> TRY IT:
Copy out exactly, from the entries that follow, the line holding "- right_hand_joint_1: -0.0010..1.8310", the line holding "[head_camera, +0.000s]", and all lines between them, but no pictures.

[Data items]
•••••

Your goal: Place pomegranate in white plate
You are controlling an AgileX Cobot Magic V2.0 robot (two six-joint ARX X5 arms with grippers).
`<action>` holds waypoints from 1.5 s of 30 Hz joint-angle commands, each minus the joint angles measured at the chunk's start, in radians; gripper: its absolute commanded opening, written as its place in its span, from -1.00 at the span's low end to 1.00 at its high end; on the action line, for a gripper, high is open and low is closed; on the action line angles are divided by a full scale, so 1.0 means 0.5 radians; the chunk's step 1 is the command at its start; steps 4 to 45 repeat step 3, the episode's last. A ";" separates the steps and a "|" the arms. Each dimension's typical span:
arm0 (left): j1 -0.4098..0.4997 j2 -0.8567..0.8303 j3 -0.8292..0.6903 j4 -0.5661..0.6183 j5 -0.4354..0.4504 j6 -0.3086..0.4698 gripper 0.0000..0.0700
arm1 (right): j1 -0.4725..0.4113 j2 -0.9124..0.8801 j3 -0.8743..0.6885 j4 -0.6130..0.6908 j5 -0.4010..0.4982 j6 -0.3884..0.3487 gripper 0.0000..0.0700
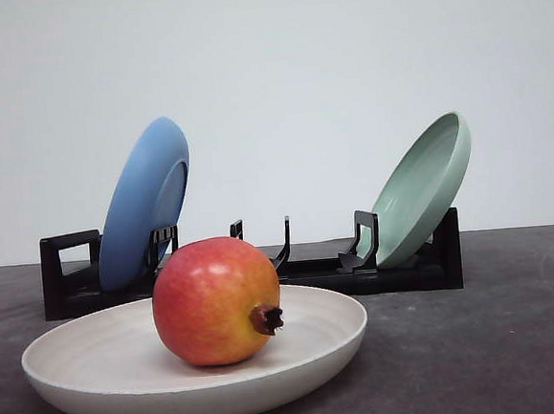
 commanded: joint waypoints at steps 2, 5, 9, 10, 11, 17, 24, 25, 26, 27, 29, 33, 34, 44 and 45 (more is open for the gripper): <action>0.002 0.001 -0.022 -0.001 -0.003 0.014 -1.00 | -0.002 0.000 -0.009 0.021 0.002 0.014 -0.96; 0.002 0.001 -0.022 -0.001 -0.003 0.014 -1.00 | -0.002 0.000 -0.009 0.021 0.002 0.014 -0.96; 0.002 0.001 -0.022 -0.001 -0.003 0.014 -1.00 | -0.002 0.000 -0.009 0.021 0.002 0.014 -0.96; 0.002 0.001 -0.022 -0.001 -0.003 0.014 -1.00 | -0.002 0.000 -0.009 0.021 0.002 0.014 -0.96; 0.002 0.001 -0.022 -0.001 -0.003 0.014 -1.00 | -0.002 0.000 -0.009 0.021 0.002 0.014 -0.96; 0.002 0.001 -0.022 -0.001 -0.003 0.014 -1.00 | -0.002 0.000 -0.009 0.021 0.002 0.014 -0.96; 0.002 0.001 -0.022 -0.001 -0.003 0.014 -1.00 | -0.002 0.000 -0.009 0.021 0.002 0.014 -0.96; 0.002 0.001 -0.022 -0.001 -0.003 0.014 -1.00 | -0.002 0.000 -0.009 0.021 0.002 0.014 -0.96; 0.002 0.001 -0.022 -0.001 -0.003 0.014 -1.00 | -0.002 0.000 -0.009 0.021 0.002 0.014 -0.96; 0.002 0.001 -0.022 -0.001 -0.003 0.014 -1.00 | -0.002 0.000 -0.009 0.021 0.002 0.014 -0.96; 0.002 0.001 -0.022 -0.001 -0.003 0.014 -1.00 | -0.002 0.000 -0.009 0.021 0.002 0.014 -0.96; 0.002 0.001 -0.022 -0.001 -0.003 0.014 -1.00 | -0.002 0.000 -0.009 0.021 0.002 0.014 -0.96; 0.002 0.001 -0.022 -0.001 -0.003 0.014 -1.00 | -0.002 0.000 -0.009 0.021 0.002 0.014 -0.96; 0.002 0.001 -0.022 -0.001 -0.003 0.014 -1.00 | -0.002 0.000 -0.009 0.021 0.002 0.014 -0.96; 0.002 0.001 -0.022 -0.001 -0.003 0.014 -1.00 | -0.002 0.000 -0.009 0.021 0.002 0.014 -0.96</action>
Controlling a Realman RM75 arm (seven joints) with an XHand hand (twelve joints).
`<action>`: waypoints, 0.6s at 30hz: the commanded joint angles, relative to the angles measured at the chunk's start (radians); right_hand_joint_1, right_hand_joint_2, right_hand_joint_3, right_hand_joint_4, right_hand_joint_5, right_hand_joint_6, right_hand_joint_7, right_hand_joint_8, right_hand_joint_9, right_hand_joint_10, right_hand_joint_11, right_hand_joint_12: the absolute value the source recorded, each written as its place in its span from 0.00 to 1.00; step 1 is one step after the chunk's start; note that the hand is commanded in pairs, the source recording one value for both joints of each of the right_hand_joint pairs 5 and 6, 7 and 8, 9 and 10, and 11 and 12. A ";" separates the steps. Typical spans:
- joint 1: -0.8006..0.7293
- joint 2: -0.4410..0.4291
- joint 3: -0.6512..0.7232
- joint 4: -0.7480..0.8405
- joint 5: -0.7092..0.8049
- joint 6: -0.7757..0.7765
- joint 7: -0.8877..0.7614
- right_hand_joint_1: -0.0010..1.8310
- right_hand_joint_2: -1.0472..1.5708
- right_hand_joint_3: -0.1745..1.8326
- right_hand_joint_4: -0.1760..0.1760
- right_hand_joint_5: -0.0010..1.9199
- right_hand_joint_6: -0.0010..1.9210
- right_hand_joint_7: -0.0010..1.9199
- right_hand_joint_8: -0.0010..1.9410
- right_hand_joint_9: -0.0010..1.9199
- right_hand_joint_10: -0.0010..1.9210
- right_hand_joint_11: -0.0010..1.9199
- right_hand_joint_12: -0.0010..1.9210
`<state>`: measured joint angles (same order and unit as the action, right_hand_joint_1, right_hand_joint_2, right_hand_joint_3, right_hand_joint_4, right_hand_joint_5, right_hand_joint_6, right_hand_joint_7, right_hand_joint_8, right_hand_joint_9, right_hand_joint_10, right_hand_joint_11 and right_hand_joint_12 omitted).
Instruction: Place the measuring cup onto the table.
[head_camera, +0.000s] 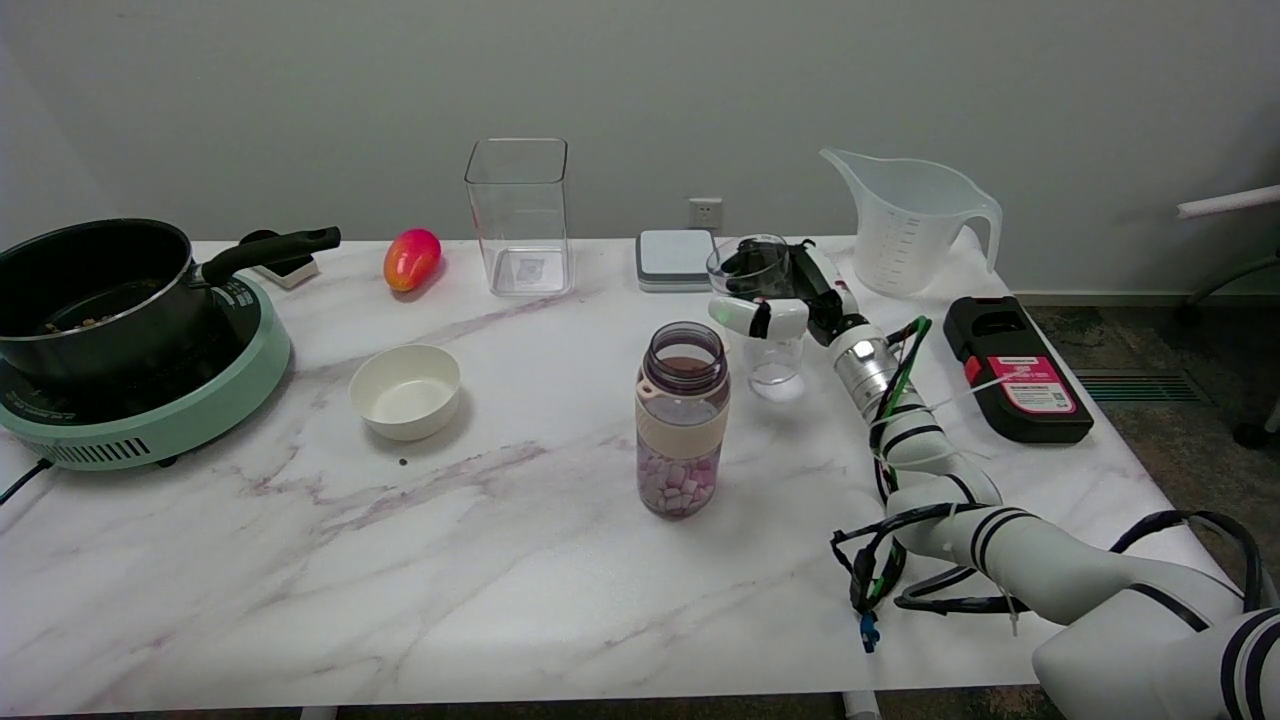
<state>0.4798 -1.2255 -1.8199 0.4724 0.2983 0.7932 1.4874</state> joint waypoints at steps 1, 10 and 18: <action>-0.038 0.006 0.004 0.004 0.009 0.043 0.060 0.70 0.44 0.65 0.50 0.46 0.46 0.63 0.63 0.53 0.53 0.37 0.37; -0.048 0.011 0.006 0.004 0.009 0.058 0.078 0.72 0.33 0.67 0.50 0.35 0.35 0.53 0.53 0.36 0.36 0.31 0.31; -0.055 0.018 0.008 0.004 0.009 0.069 0.078 0.72 0.30 0.70 0.50 0.34 0.34 0.48 0.48 0.32 0.32 0.29 0.29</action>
<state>0.4442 -1.2179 -1.8154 0.4759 0.3052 0.8367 1.5452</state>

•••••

> WRITTEN REPLY:
- right_hand_joint_1: -0.0010..1.8310
- right_hand_joint_2: -1.0472..1.5708
- right_hand_joint_3: -0.1745..1.8326
- right_hand_joint_4: -0.1760..0.1760
- right_hand_joint_5: -0.0010..1.9199
- right_hand_joint_6: -0.0010..1.9210
- right_hand_joint_7: -0.0010..1.9199
- right_hand_joint_8: -0.0010..1.9410
- right_hand_joint_9: -0.0010..1.9199
- right_hand_joint_10: -0.0010..1.9210
- right_hand_joint_11: -0.0010..1.9199
- right_hand_joint_12: -0.0010..1.9210
`<state>`: measured joint angles (same order and unit as the action, right_hand_joint_1, right_hand_joint_2, right_hand_joint_3, right_hand_joint_4, right_hand_joint_5, right_hand_joint_6, right_hand_joint_7, right_hand_joint_8, right_hand_joint_9, right_hand_joint_10, right_hand_joint_11 and right_hand_joint_12 omitted).
Instruction: Place the measuring cup onto the table.
[head_camera, +0.000s] 

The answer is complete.